Regex to extract email from .msg [Perl]

Prev: FAQ 5.23 All I want to do is append a small amount of text to the end of a file. Do I still have to use locking?
Next: Net::SSH::Expect SSHAuthenticationError Login timed out.

From: Bart Van der Donck on 8 Jan 2010 04:58

Jürgen Exner wrote:

> Bart Van der Donck <b...(a)nijlen.com> wrote:
>
>>The source file looks odd and displays differently in various
>>plaintext readers. It looks like some sort of half binary / half ascii
>>format (including the headers). The body of the file is more-or-less
>>consistent. The address to be extracted is in the following format:
>>
>> "- n a m e @ h o s t . c o m "
>>
>>All text in the source file is with such spaces between.
>>
>>Spaces can be displayed like EOL, space or nothing. Binary characters
>>seem to be inserted randomly; sometimes I can recognize a pattern of a
>>repeated string. Maybe someone is familiar with this format ? The
>>messages were saved from MS Outlook.
>
> This file is likely in UTF-16 or USC-2. Did you look at it in a
> hex/binary editor?

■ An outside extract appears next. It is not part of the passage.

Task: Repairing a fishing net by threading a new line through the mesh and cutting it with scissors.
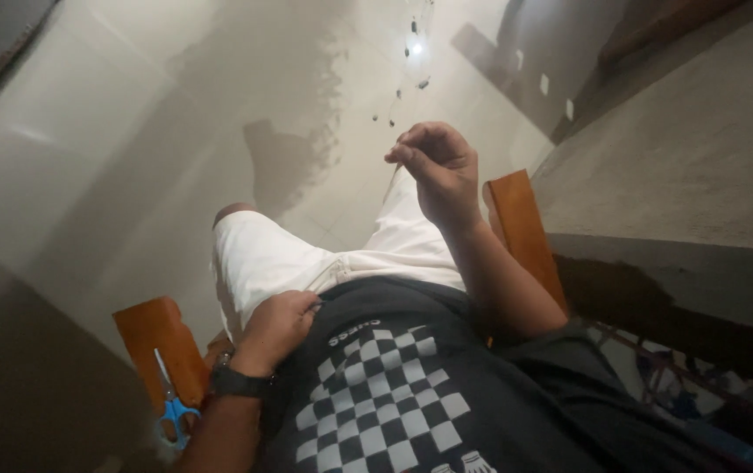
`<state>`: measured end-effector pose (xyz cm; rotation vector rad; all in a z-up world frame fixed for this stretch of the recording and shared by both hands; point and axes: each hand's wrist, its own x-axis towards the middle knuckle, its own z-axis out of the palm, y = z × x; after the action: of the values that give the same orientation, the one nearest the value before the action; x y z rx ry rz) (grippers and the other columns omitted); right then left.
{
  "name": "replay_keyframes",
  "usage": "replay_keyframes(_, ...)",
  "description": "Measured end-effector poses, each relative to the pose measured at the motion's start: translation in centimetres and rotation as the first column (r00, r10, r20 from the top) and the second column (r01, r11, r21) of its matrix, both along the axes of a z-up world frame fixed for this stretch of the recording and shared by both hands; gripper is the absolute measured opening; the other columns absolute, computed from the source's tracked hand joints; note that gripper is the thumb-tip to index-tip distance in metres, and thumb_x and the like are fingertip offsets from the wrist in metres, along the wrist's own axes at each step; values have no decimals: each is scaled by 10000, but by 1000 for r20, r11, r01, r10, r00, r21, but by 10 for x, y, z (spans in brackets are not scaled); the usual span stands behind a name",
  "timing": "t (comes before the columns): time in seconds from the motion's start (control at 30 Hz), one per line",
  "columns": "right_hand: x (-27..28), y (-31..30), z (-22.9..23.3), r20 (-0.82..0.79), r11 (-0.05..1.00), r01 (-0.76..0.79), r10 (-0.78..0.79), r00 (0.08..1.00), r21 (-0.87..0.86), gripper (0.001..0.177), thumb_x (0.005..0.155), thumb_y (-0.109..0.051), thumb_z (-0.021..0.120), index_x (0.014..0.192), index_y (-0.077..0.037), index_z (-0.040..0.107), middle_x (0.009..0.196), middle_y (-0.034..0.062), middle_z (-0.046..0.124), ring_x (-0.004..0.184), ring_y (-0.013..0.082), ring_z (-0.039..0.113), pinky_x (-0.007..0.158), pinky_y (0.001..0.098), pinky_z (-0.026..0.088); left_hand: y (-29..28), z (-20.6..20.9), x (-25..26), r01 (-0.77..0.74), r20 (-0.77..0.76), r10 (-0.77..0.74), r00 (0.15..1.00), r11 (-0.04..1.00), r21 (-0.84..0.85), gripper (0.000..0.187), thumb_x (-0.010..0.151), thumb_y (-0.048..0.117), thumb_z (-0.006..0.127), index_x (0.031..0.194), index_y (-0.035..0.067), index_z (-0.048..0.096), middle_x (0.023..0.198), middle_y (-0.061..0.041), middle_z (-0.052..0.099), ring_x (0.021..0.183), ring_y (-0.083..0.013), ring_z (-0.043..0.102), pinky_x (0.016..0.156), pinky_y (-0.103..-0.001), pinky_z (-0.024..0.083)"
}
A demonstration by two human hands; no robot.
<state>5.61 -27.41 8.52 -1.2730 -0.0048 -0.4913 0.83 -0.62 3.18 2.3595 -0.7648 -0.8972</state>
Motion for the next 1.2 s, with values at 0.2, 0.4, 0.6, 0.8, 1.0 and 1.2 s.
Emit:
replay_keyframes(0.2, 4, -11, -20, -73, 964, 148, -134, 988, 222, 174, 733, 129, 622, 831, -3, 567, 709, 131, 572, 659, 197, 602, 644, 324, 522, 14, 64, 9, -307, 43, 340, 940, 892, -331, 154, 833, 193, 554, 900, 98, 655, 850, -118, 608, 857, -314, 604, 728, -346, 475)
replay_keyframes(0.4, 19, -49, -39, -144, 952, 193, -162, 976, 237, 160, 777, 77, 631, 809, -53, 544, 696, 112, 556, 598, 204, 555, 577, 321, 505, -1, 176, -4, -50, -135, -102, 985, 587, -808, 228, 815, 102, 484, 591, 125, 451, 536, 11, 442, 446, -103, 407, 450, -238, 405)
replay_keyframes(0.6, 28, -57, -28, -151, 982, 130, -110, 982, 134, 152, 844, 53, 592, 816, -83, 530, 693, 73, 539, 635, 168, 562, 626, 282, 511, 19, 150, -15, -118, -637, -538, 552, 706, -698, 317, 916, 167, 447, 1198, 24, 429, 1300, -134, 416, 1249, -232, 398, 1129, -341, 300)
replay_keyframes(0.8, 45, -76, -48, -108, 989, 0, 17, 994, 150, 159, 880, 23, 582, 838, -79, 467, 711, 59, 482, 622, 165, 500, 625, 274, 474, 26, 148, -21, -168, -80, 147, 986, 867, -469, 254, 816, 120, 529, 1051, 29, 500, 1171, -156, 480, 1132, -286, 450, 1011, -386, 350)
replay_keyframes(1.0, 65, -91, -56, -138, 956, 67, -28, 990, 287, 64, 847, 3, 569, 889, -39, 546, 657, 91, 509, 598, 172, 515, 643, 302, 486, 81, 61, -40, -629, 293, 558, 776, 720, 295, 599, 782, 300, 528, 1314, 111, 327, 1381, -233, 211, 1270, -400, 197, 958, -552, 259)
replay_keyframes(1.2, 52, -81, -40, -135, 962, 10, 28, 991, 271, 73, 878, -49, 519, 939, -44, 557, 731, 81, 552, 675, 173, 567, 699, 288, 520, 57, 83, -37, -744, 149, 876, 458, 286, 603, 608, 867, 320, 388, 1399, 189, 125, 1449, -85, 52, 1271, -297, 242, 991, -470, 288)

Those spaces are probably 0x00 bytes and not really
> spaces at all.
>
> Use the proper encoding and Perl should be able to read the file just
> fine,

Yes - it appeared to be a UTF-16 issue indeed. I tried about all
possible byte order encoding schemes... and the following finally did
the trick:

use Encode;
open(my $in, '<:raw', $mypath) || die "Couldn't open file: $!";
my $txt = do { local $/; <$in> };
close $in;
my @lines = split /\n/, decode('UTF-16LE', $txt);

Thanks all for your help!

--
Bart

From: Permostat on 8 Jan 2010 09:08

On Jan 7, 11:19 am, Bart Van der Donck <b...(a)nijlen.com> wrote:
> Hello,
>
> I have been assigned a task to filter out an email address from the
> body of a (.msg) source file.
>
> The source file looks odd and displays differently in various
> plaintext readers. It looks like some sort of half binary / half ascii
> format (including the headers). The body of the file is more-or-less
> consistent. The address to be extracted is in the following format:
>
> "- n a m e @ h o s t . c o m "
>
> All text in the source file is with such spaces between.
>
> Spaces can be displayed like EOL, space or nothing. Binary characters
> seem to be inserted randomly; sometimes I can recognize a pattern of a
> repeated string. Maybe someone is familiar with this format ? The
> messages were saved from MS Outlook.
>
> I tried many variants, my best shot goes to:
>
> if (/(-)(\s\s\s)(.+)(@)(.+)(\.)(.+)(\s\s\s)/gs) { ...
>
> But still no success. I was thinking of an encoding issue (Unicode/
> UTF?), but the source file seems too different for that.
>
> Thanks
>
> --
> Bart

Do little tiny minor jobs usually make you break out in a sweat like
this??

PRONTOR

From: Peter J. Holzer on 8 Jan 2010 09:11

On 2010-01-08 09:58, Bart Van der Donck <bart(a)nijlen.com> wrote:
> use Encode;
> open(my $in, '<:raw', $mypath) || die "Couldn't open file: $!";
> my $txt = do { local $/; <$in> };
> close $in;
> my @lines = split /\n/, decode('UTF-16LE', $txt);

Shorter:

open(my $in, '<:encoding(UTF-16LE)', $mypath) || die "Couldn't open file: $!";
my @lines = <$in>;
chomp @lines;

(untested)

hp

From: Bart Van der Donck on 9 Jan 2010 03:50

Peter J. Holzer wrote:

> On 2010-01-08 09:58, Bart Van der Donck <b...(a)nijlen.com> wrote:
>
>> use Encode;
>> open(my $in, '<:raw', $mypath) || die "Couldn't open file: $!";
>> my $txt = do { local $/; <$in> };
>> close $in;
>> my @lines = split /\n/, decode('UTF-16LE', $txt);
>
> Shorter:
>
> open(my $in, '<:encoding(UTF-16LE)', $mypath) || die "Couldn't open file: $!";
> my @lines = <$in>;
> chomp @lines;

For my particular situation, it appears that I need the raw method
anyhow. When I read directly with '<:encoding(UTF-16LE)', it says:

"UTF-16LE:Unicode character fffe is illegal at script.pl line 32."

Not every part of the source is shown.